Directions for this task -
From the entries below, list each line with "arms".

Given records -
******************************
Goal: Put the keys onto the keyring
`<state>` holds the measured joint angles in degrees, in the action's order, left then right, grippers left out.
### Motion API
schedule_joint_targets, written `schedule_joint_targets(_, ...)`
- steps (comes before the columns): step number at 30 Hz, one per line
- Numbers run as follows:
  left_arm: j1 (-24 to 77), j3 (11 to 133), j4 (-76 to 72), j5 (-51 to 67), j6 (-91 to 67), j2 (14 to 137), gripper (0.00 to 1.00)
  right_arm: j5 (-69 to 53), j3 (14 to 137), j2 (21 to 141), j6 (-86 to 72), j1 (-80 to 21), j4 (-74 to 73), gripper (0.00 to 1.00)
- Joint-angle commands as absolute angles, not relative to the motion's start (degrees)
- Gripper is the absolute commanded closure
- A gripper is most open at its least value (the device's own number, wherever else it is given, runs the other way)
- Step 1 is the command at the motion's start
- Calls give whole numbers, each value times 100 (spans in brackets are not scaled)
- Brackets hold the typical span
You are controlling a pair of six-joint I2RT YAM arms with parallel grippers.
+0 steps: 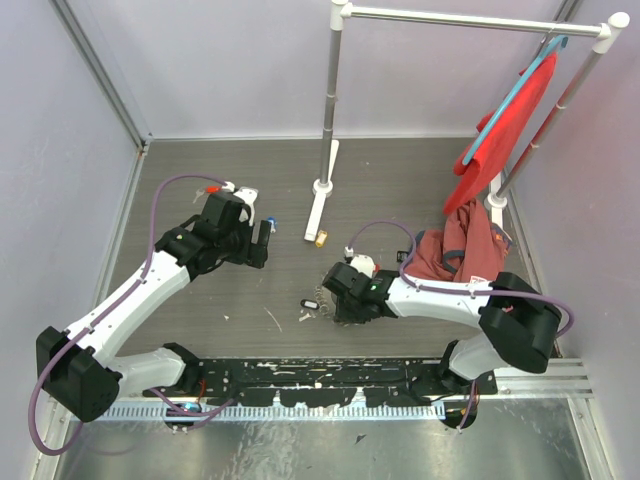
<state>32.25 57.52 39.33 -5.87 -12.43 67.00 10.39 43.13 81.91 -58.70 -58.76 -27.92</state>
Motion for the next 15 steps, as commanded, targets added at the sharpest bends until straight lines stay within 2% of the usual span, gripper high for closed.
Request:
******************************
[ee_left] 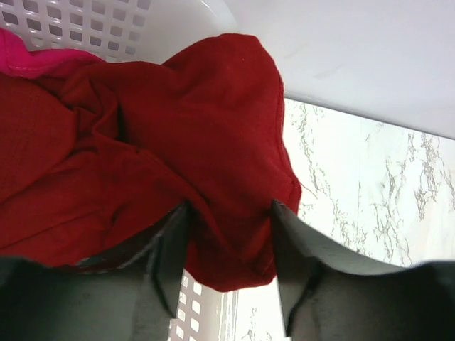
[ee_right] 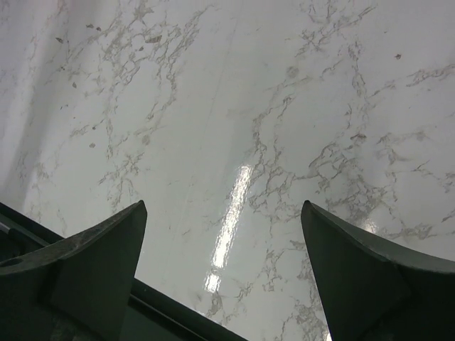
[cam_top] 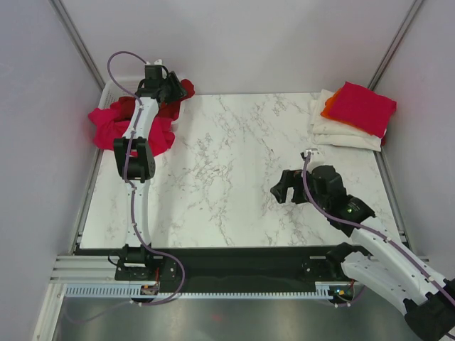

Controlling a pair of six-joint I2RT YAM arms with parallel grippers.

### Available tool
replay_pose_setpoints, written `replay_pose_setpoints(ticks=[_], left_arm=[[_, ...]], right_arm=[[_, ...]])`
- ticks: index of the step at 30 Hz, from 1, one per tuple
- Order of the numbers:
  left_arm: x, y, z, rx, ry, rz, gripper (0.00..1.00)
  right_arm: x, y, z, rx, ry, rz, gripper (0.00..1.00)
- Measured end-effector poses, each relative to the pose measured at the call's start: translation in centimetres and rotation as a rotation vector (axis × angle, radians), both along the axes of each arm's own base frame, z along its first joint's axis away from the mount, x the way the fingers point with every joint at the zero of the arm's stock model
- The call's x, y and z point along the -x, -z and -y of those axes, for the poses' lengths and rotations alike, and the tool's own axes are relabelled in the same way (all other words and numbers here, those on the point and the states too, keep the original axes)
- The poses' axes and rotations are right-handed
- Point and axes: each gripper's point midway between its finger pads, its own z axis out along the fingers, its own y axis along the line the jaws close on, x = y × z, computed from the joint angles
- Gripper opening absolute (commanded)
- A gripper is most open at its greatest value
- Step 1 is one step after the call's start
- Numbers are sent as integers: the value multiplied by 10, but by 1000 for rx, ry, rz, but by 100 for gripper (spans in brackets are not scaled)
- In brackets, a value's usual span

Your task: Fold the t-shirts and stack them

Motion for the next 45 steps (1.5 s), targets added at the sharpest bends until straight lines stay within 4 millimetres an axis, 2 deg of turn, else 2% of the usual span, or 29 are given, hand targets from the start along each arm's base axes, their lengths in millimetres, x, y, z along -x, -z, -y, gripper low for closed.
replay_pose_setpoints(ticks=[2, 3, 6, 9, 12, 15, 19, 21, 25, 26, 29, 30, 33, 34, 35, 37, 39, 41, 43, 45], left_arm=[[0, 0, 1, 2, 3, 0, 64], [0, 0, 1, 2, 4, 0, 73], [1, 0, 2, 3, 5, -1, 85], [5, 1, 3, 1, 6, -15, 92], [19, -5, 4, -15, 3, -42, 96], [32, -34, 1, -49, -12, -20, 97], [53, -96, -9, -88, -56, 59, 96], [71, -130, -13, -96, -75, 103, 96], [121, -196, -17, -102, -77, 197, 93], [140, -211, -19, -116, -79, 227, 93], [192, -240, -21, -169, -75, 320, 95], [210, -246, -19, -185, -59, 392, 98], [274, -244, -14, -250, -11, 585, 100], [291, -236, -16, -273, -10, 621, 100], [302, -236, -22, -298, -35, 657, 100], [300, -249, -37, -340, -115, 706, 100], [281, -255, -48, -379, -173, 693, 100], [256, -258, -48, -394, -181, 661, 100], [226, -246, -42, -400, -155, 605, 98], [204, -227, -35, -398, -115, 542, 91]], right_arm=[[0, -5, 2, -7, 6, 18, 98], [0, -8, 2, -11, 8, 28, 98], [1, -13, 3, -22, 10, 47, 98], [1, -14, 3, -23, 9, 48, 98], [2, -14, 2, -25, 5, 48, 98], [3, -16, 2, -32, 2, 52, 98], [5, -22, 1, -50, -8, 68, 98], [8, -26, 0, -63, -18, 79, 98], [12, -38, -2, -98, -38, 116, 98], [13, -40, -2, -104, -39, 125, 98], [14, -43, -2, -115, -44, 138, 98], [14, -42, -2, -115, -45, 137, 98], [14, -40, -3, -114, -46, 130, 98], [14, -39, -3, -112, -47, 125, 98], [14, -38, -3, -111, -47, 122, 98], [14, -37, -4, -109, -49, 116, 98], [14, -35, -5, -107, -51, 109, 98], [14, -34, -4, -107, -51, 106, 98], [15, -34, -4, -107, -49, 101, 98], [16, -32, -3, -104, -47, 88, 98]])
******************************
Result of this task -
You are controlling a pair of six-joint I2RT YAM arms with parallel grippers.
Controlling a pair of six-joint I2RT YAM arms with parallel grippers.

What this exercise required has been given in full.